Task: Write out each entry word for word.

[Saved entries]

◆ ◆ ◆ ◆

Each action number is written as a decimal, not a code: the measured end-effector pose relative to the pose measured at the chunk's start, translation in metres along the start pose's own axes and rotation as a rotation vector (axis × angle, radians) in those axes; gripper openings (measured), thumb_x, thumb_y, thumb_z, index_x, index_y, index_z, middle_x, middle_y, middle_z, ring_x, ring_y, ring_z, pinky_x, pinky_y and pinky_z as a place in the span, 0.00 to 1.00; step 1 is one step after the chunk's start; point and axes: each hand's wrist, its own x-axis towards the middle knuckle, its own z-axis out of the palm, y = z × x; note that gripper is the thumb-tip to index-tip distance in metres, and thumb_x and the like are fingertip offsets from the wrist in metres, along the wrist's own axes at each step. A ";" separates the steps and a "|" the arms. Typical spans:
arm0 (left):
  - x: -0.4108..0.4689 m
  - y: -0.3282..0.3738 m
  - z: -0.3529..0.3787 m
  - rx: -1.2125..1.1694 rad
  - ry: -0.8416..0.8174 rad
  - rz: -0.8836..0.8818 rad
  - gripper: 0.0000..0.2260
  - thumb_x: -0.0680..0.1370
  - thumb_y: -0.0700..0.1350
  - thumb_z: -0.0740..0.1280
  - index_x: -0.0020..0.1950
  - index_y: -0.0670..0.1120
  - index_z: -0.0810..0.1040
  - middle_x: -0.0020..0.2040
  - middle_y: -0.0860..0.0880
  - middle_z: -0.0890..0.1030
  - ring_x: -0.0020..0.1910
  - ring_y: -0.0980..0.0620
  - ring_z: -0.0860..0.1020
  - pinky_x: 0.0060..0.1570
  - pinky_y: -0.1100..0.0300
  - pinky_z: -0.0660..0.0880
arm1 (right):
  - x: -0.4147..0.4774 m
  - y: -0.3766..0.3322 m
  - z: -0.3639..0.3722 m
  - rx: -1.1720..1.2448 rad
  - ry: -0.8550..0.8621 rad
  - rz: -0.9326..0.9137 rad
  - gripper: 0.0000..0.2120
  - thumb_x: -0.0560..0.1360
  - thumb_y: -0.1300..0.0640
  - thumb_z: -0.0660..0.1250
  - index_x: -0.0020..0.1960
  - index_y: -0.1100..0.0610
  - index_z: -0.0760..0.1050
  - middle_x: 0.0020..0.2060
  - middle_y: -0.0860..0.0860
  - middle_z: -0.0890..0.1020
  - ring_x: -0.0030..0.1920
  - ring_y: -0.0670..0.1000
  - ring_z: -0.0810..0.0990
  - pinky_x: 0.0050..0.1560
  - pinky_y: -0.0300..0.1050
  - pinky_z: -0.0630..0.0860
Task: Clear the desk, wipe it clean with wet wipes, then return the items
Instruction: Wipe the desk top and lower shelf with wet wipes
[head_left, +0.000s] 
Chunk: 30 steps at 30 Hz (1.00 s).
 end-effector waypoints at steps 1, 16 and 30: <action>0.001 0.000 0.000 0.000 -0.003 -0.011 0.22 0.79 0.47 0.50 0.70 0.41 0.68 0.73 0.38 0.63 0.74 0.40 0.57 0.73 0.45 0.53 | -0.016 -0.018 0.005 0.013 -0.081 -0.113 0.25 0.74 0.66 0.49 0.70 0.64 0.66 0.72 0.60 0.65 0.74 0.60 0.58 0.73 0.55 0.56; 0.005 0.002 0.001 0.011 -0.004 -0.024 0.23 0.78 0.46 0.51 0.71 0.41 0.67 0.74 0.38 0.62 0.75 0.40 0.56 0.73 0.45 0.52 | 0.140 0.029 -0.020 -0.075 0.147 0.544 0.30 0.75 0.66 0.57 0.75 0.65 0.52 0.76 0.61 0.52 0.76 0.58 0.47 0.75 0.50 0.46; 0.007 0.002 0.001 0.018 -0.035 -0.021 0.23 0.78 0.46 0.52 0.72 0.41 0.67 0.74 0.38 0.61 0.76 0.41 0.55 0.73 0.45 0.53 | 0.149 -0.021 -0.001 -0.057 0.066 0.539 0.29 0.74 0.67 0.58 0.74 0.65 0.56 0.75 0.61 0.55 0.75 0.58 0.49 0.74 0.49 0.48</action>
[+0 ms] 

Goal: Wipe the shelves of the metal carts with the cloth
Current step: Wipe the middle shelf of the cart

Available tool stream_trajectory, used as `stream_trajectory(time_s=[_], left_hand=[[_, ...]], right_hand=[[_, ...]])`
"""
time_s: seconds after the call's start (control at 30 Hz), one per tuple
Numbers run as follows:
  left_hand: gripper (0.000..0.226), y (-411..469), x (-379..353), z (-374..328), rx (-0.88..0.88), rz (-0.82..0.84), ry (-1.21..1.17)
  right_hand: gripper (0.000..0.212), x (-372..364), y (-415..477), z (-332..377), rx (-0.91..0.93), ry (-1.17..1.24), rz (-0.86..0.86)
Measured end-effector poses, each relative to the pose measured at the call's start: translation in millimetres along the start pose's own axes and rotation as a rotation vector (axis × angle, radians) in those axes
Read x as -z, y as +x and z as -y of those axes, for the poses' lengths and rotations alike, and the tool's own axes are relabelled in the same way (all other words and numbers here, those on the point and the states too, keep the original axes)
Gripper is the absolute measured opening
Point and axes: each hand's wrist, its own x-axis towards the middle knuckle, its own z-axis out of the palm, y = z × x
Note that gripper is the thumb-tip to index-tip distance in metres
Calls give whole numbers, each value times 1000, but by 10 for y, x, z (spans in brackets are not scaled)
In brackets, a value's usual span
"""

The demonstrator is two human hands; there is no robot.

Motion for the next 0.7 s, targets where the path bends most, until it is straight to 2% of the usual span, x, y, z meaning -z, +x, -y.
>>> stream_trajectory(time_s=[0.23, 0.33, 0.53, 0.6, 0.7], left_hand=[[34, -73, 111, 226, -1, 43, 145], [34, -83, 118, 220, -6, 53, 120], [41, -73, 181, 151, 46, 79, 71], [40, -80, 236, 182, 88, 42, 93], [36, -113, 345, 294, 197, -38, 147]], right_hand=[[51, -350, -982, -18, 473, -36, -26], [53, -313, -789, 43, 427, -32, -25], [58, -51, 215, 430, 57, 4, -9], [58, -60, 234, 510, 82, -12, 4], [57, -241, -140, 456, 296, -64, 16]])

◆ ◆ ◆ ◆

Response for this exercise:
Each action number is written as a decimal, not a code: the measured end-effector pose relative to the pose measured at the chunk's start, translation in metres along the start pose's own axes and rotation as a rotation vector (axis × angle, radians) in those axes; gripper openings (measured), thumb_x, thumb_y, thumb_z, index_x, index_y, index_z, middle_x, middle_y, middle_z, ring_x, ring_y, ring_z, pinky_x, pinky_y and pinky_z as a place in the span, 0.00 to 1.00; step 1 is one step after the chunk's start; point and axes: each hand's wrist, its own x-axis towards the middle knuckle, its own z-axis out of the palm, y = z × x; note that gripper is the thumb-tip to index-tip distance in metres, and thumb_x and the like are fingertip offsets from the wrist in metres, along the wrist's own axes at each step. A ";" separates the steps and a "|" the arms. Typical spans:
arm0 (left):
  - x: -0.4108..0.4689 m
  - y: -0.3282..0.3738 m
  - z: -0.3529..0.3787 m
  - rx: -1.2125..1.1694 rad
  - ry: -0.8416..0.8174 rad
  - rz: -0.8836..0.8818 rad
  - gripper: 0.0000..0.2260
  - thumb_x: -0.0680..0.1370
  - thumb_y: -0.0700..0.1350
  - thumb_z: -0.0740..0.1280
  - index_x: -0.0020..0.1950
  - index_y: -0.0670..0.1120
  - index_z: -0.0810..0.1040
  - middle_x: -0.0020..0.2040
  - middle_y: -0.0860..0.0880
  - middle_z: -0.0890..0.1030
  - ring_x: -0.0020..0.1910
  - ring_y: -0.0980..0.0620
  - ring_z: -0.0860..0.1020
  - pinky_x: 0.0060..0.1570
  - pinky_y: -0.1100..0.0300
  - pinky_z: -0.0660..0.0880
arm1 (right):
  - x: -0.4147..0.4774 m
  - y: -0.3766..0.3322 m
  - z: -0.3639..0.3722 m
  - rx: -1.1720..1.2448 rad
  - ry: -0.8550..0.8621 rad
  - rz: -0.9326..0.9137 rad
  - gripper: 0.0000..0.2120
  - thumb_x: -0.0560..0.1360
  - thumb_y: -0.1300..0.0640
  - thumb_z: -0.0660..0.1250
  - index_x: -0.0020..0.1960
  - index_y: -0.1100..0.0610
  - index_z: -0.0760..0.1050
  - middle_x: 0.0020..0.2060
  - middle_y: -0.0860..0.0860
  - middle_z: -0.0890..0.1020
  - ring_x: -0.0030..0.1920
  - ring_y: -0.0670..0.1000
  - ring_z: -0.0810..0.0990
  - pinky_x: 0.0050..0.1560
  - pinky_y: -0.0300..0.1050
  - pinky_z: -0.0630..0.0860
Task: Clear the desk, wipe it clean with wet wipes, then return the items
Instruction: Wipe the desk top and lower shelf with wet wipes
[head_left, +0.000s] 
Chunk: 30 steps at 30 Hz (1.00 s).
 end-effector waypoints at steps 1, 16 and 30: <action>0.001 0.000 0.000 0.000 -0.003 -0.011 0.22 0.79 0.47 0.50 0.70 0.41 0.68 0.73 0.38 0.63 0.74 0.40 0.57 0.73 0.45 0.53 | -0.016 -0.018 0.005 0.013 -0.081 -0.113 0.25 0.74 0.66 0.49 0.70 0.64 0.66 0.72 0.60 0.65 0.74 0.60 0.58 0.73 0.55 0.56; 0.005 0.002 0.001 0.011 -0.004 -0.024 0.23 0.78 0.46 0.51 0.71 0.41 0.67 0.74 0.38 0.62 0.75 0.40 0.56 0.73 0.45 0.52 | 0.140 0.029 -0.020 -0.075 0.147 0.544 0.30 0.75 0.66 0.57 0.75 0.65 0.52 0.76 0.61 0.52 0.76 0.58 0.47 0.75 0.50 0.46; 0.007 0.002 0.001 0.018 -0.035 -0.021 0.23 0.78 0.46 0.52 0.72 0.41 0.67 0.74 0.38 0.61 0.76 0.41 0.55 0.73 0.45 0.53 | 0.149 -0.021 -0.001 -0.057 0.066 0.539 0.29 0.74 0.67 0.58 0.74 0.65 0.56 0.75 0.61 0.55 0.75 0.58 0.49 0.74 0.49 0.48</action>
[+0 ms] 

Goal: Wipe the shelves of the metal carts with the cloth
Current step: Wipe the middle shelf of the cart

Available tool stream_trajectory, used as `stream_trajectory(time_s=[_], left_hand=[[_, ...]], right_hand=[[_, ...]])`
"""
time_s: seconds after the call's start (control at 30 Hz), one per tuple
Numbers run as follows:
  left_hand: gripper (0.000..0.226), y (-411..469), x (-379..353), z (-374..328), rx (-0.88..0.88), rz (-0.82..0.84), ry (-1.21..1.17)
  right_hand: gripper (0.000..0.212), x (-372..364), y (-415..477), z (-332..377), rx (-0.91..0.93), ry (-1.17..1.24), rz (-0.86..0.86)
Measured end-effector poses, each relative to the pose measured at the call's start: translation in millimetres along the start pose's own axes and rotation as a rotation vector (axis × angle, radians) in those axes
Read x as -z, y as +x and z as -y of those axes, for the poses' lengths and rotations alike, and the tool's own axes are relabelled in the same way (all other words and numbers here, those on the point and the states too, keep the original axes)
Gripper is the absolute measured opening
Point and axes: each hand's wrist, its own x-axis towards the middle knuckle, its own z-axis out of the palm, y = z × x
Note that gripper is the thumb-tip to index-tip distance in metres
Calls give whole numbers, each value times 1000, but by 10 for y, x, z (spans in brackets are not scaled)
In brackets, a value's usual span
"""

The demonstrator is two human hands; there is no robot.

Motion for the next 0.7 s, targets where the path bends most, until it is straight to 2% of the usual span, x, y, z meaning -z, +x, -y.
>>> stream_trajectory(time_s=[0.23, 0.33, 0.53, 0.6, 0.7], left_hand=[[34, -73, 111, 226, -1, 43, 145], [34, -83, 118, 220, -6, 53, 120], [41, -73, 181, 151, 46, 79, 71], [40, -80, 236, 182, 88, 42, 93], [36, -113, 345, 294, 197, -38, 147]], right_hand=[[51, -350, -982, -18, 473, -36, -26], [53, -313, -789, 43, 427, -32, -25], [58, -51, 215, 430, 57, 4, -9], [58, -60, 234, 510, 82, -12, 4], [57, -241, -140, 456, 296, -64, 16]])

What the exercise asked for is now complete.